De dood hakte er diep in bij de OSP. De  radicale partijleider Piet Schmidt begaf zich onder de demonstranten en schreef een pamflet over de oproer. Hierop werd Piet Schmidt gearresteerd en tot een gevangenisstraf veroordeeld voor opruiende propaganda en het zwaaien met een revolver. De andere twee grote namen van de OSP, de steeds sterker antirevolutionaire Jacques de Kadt en zijn rechterhand Sal Tas, vluchtten daarop  naar België, uit angst om ook vervolgd te worden. Hier zouden ze nog lange tijd ondergedoken zitten, en het was ook direct het einde van hun rol bij de OSP.

Met de driekoppige leiding van de partij onthoofd ging het de partij slecht. Het was chaotisch en demoraliserend. Na de terugkeer van Piet Schmidt uit de gevangenis werden De Kadt en Sal Tas geroyeerd omdat ze Schmidt een mes in de rug hadden gestoken door hem aan te vallen als radicalistische “barrikadenromanticus”. Met het verwijderen van de rechtervleugel van de OSP was de weg voor fusieonderhandelingen met Sneevliet’s RSP weer vrij. Deze slaagden in 1935, waarop Piet Schmidt partijvoorzitter werd van de fusiepartij RSAP en Sneevliet haar partijleider.

Ook de RSAP baseerde zich op een oppositie tegen zowel het reformisme als het stalinisme. De RSAP was in tegenstelling tot de OSP geen brede en toegankelijke massapartij, maar een gedisciplineerde kaderpartij. Dit beviel niet iedereen, en in hetzelfde jaar als haar oprichting zou Frank van der Goes uit de partij treden met 1400 kameraden om de Bond van Revolutionaire Socialisten op te richten, die zich vooral zou richten op het produceren van marxistische theorie en niet meedeed aan verkiezingen. Ook zou een kleine trotskistische groep zich van de RSAP afscheuren omdat de RSAP zich niet bij de  Vierde Internationale van Trotski aansloot.

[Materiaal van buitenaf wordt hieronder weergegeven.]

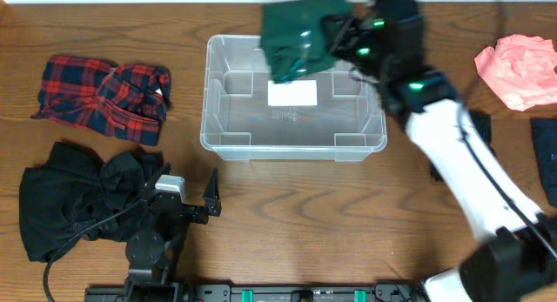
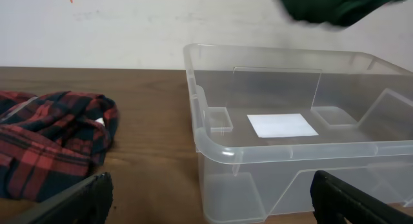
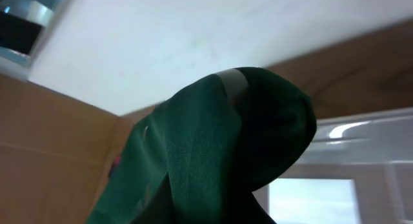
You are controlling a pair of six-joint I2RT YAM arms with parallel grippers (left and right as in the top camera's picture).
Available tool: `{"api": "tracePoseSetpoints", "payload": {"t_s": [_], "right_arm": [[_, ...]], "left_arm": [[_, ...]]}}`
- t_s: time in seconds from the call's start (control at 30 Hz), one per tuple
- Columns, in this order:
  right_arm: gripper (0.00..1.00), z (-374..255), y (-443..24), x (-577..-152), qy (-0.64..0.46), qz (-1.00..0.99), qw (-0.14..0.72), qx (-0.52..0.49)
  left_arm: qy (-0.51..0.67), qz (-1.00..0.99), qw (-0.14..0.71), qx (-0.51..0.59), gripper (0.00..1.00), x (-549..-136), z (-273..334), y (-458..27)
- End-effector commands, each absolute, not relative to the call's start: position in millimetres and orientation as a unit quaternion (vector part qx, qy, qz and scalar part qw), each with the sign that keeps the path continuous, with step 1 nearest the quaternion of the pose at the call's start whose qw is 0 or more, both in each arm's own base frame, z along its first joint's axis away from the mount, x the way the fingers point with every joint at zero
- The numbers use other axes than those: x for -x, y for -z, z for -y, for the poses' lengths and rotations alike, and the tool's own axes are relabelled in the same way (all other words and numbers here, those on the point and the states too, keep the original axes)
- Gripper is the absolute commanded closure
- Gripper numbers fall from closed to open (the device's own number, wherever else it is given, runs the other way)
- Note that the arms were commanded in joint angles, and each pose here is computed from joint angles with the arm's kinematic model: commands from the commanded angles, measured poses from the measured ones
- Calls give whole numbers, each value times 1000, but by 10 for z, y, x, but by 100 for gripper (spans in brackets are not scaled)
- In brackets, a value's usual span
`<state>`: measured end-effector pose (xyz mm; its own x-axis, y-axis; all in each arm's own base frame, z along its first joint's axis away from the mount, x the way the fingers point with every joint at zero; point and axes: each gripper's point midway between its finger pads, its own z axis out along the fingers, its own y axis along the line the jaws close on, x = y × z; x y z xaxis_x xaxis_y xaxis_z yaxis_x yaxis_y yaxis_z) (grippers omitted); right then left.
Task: Pack container
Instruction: 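Carry the green cloth left and lower it into the container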
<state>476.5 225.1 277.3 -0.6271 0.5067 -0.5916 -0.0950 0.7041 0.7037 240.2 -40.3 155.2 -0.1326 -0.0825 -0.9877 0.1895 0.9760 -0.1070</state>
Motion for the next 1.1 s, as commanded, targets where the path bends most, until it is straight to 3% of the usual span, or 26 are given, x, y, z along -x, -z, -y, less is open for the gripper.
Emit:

In 1940, een dag voor de Nederlandse capitulatie voor Duitsland, hief de RSAP zichzelf op om het Marx-Lenin-Luxemburg-Front (MLL-front) te vormen, een socialistische gewapende verzetsorganisatie. Het was samen met kaderleden van de Communistische Partij Nederland (CPN) een van de organiserende krachten achter de Februaristaking in 1941 en gaf het blad Spartacus uit. In 1942 werd de voltallige leiding van het MLL-front, waaronder voorman Henk Sneevliet, opgerold en gefusilleerd.

Na de Tweede Wereldoorlog zouden de OSP- en RSAP-leden actief worden bij verschillende instituten. Zo  is het COC opgericht door OSP-leden, financierden ze de Algerijnse onafhankelijkheidsstrijd tegen Frankrijk en waren ze betrokken bij het opbouwen van Nivon. De partijen zijn na de oorlog echter nooit opnieuw opgericht. Deze partijgeschiedenis blijft ondanks het weinige politieke succes van het project een inspiratiebron voor revolutionairen vandaag!